Early in our marriage Tom was called to Pastor.  It was a church of eight people.  I knew his desire was to Pastor full-time. I was a full time student with no job.  Finances were at the fore front of his mind.  I needed to help meet my husbands financial need. I was in the work force for about nine years. Once we had our first child,  I was able to be a stay at home mom for about seven years before I re-joined the working wives club. My children are eleven, nine, and five.  Why did I go back to work?  Love for my husband and children.

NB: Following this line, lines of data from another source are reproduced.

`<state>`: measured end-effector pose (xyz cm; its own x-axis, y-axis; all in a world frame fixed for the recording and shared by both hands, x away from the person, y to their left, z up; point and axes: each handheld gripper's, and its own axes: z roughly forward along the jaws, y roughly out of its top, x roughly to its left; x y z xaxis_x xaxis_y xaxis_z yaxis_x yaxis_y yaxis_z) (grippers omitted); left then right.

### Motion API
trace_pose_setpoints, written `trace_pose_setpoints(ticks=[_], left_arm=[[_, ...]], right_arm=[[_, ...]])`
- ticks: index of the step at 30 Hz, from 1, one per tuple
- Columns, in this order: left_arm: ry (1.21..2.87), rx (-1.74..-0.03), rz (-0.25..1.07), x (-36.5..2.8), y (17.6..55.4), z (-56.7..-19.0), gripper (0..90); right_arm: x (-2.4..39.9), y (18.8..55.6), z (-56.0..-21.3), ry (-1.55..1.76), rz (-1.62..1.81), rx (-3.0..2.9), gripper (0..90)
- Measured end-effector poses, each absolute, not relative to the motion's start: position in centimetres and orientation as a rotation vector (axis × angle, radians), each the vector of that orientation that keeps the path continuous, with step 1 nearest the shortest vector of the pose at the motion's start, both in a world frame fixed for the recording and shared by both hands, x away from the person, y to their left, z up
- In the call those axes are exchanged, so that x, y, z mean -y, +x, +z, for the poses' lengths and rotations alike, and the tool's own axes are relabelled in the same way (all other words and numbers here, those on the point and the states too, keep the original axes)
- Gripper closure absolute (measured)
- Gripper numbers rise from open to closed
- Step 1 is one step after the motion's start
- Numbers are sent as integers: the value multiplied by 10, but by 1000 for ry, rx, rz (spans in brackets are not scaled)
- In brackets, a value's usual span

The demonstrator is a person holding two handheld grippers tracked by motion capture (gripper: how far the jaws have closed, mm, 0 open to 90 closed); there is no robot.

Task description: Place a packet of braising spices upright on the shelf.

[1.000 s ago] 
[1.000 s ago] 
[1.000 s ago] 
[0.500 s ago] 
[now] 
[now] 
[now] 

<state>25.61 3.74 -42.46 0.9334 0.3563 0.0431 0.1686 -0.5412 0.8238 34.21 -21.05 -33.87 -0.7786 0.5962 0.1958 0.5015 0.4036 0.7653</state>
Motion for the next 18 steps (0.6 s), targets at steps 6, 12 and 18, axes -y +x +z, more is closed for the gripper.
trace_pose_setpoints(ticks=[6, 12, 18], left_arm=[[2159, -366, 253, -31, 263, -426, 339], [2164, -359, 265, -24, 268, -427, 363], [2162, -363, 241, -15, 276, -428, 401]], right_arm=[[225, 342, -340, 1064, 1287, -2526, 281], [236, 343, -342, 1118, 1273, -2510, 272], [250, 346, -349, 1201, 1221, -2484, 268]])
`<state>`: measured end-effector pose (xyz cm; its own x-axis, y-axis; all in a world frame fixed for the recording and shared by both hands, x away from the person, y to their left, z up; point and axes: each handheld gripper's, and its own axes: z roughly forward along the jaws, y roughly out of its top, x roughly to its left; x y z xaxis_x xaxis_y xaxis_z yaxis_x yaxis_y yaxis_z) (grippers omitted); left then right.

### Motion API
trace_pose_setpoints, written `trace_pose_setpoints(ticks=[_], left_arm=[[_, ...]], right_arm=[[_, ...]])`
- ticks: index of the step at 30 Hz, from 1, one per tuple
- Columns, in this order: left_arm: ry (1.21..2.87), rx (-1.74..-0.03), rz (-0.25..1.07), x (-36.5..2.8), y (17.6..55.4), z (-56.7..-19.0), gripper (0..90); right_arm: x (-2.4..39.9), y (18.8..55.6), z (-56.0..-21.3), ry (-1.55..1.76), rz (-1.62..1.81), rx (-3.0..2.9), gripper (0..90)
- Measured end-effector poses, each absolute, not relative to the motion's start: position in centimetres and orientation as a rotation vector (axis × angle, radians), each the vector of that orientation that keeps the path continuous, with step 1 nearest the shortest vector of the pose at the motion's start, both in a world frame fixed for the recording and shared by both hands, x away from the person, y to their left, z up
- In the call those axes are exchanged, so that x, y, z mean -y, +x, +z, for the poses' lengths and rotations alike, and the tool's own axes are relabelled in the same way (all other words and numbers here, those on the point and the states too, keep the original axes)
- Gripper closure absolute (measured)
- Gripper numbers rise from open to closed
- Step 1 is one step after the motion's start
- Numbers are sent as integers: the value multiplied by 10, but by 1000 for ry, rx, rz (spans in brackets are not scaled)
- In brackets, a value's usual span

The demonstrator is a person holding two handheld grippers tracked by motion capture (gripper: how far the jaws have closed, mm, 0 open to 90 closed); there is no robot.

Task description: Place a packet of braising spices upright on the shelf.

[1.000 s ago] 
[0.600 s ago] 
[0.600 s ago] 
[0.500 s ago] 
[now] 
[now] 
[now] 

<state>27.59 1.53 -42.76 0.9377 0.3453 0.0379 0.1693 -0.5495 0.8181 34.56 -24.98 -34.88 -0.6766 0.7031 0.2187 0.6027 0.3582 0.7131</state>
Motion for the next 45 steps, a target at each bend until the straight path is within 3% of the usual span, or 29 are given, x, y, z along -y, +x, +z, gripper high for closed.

Not finances, or for insurance but to fulfill a need for my Husband and Children.  I work at the Christian school due to the lack of teachers available.  My husband began this school with a vision.  He sees it as a ministry.  We have seen children in our christian school trust Christ as their Savior and lives of children changed through their christian growth, families transformed for the Glory of God.  It's an amazing work!  So when two of our most trusted and loved teacher moved out of state we had a need to fill.  I was happy to step in to see my husband's vision carry on.  I would hate to see my husband's vision close the door because I was too selfish to get off my rear and do something.  My children attend the school.  I would hate for them to suffer because I was so spoiled that I didn't want to give up my routine. Even though I am working wife of three children I am still considered "Keeper AT home" because I am keeping my home as my priority. Again not the building, Tom, Abby, Laney and Micah.  Truth is there is less time for "me" now. I'm still cleaning house, laundry, grocery shopping, cooking to meet my families physical needs while I work at the school full time. However I'm not taking time from my husband and children. It's just from my "hobbies" that I'm taking time from.  :)

I know you must think I'm defending my choice and my husband's choice for working outside the home.  But I'm NOT! Nor am I giving my personal option on the subject.  I'm stating a Bible truth that gets misused often.  If you compare scripture with scripture you will see that it is not a sin for a woman to work outside the home.  It is not harmful to the kids.  It does not make a woman ungodly to work outside the home.  It is God's Will for a woman to fulfill her purpose. To be that help meet to her husband. To love him and her children enough to do whatever it is that they need even if that means get a job.  I've had three jobs in my lifetime.  In all three jobs I have worked my hardest , been a witness, and held a good testimony; all for my Savior's name, Husband's name, and Church's name.  Everything I do, I do with a mindset of the well being of my home.

I hope this was an enlightenment of the phrase "Keeper At home" and an encouragement.